How We Work

Antilles Software Co.

Most of what gets built for the web now comes from templates, and most of the time that's fine. But there's a point where the template stops fitting, and the question becomes whether to keep working around its limitations or to build something that doesn't have them.

We Build From Scratch

The code is written for each project. There's no theme underneath, no page builder generating markup, no framework we're customizing. Whether that's the right choice for a given project depends on what the project needs to do and how long it needs to last, but when it is the right choice, the difference shows up in ways that are hard to get otherwise.

Even for simpler sites, starting from scratch means no bloat, faster loads, and complete ownership. The result is a site that feels premium and lasts longer than template-based alternatives—without the limitations if your needs grow.

Design

Design is part of the build, not a coat of paint applied at the end. What a site looks like and how it works are the same problem approached from different angles, and the best results come from treating them that way from the start. The visual design serves what the site is trying to do, and what the site is trying to do informs how it should look.

Speed

Page load time is one of those things that affects everything else, from search rankings to conversion rates to how people feel about using a site, and it's largely determined by decisions made during development. A site built on a page builder will carry that weight forever. A site built from scratch only loads what it actually uses.

Search

The technical side of search engine optimization is mostly about not getting in the way: clean markup, fast loads, structure that makes sense to a crawler. These are natural byproducts of building a site well. Wordpress gurus will try to sell you their "SEO plugin" which just adds keywords to the page without actually making the site any better.

Beyond Websites

Websites are one thing. Applications are another, and the line between them keeps moving. A booking system, a customer portal, an internal tool for managing operations: these are all technically websites, but developing them requires thinking about data and workflow and user permissions in ways that a brochure site doesn't.

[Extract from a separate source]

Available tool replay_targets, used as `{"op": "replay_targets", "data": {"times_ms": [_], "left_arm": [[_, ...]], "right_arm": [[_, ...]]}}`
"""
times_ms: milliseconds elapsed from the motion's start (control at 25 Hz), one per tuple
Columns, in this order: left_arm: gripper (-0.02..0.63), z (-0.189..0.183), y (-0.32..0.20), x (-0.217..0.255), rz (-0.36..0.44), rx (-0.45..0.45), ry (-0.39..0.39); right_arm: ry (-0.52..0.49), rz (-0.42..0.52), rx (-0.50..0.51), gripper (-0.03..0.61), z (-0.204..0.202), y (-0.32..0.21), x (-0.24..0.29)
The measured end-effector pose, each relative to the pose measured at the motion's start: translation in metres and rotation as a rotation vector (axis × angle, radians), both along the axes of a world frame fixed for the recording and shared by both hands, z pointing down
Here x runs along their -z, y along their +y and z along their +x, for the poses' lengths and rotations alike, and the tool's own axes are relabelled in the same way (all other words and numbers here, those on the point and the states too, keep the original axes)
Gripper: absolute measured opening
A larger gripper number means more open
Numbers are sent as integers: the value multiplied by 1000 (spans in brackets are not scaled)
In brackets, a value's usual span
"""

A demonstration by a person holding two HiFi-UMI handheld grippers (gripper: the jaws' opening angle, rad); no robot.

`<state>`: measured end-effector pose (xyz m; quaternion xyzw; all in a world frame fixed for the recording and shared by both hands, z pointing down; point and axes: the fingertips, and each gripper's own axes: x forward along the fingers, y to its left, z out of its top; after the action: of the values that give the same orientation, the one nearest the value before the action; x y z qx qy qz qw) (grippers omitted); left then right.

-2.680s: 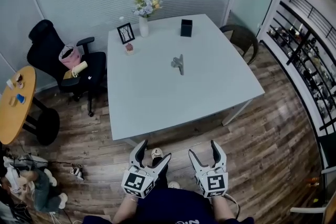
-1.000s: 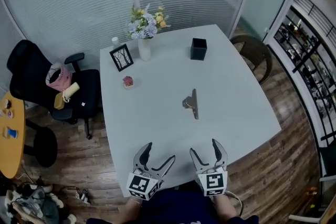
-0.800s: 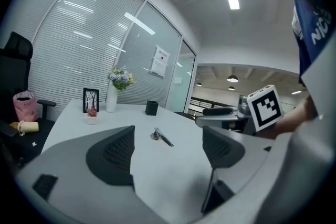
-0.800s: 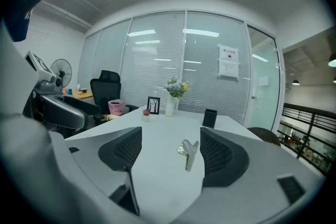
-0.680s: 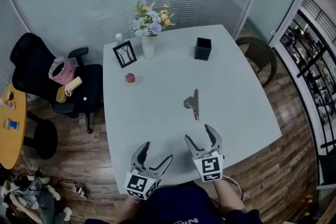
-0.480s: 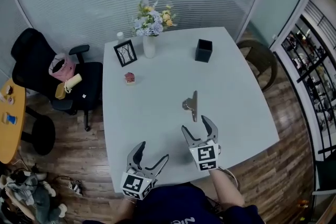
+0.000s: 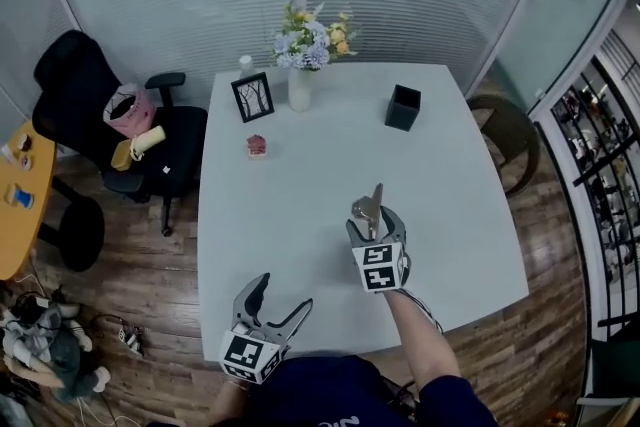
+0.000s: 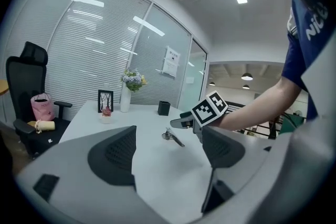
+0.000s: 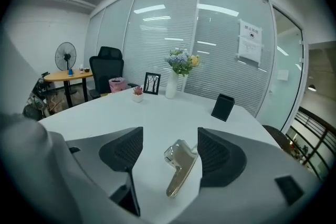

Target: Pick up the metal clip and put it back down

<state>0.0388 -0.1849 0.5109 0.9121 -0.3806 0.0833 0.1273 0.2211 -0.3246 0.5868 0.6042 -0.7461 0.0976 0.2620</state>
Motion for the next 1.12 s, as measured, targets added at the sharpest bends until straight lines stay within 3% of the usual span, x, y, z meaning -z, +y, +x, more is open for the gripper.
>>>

Off-the-shelf platforms exist for some of this, and sometimes they're the right answer; but more often than not, they are a well-marketed template which leads you to paying thousands of dollars a year for a service that doesn't work for your business.

What You Get

Ownership matters in ways that aren't obvious until something goes wrong with a platform you depend on. The code we write is yours, hosted where you choose, not tied to a properietary system's procted code, subscription, or an external company's continued existence. If you want to take it to another developer someday, you can.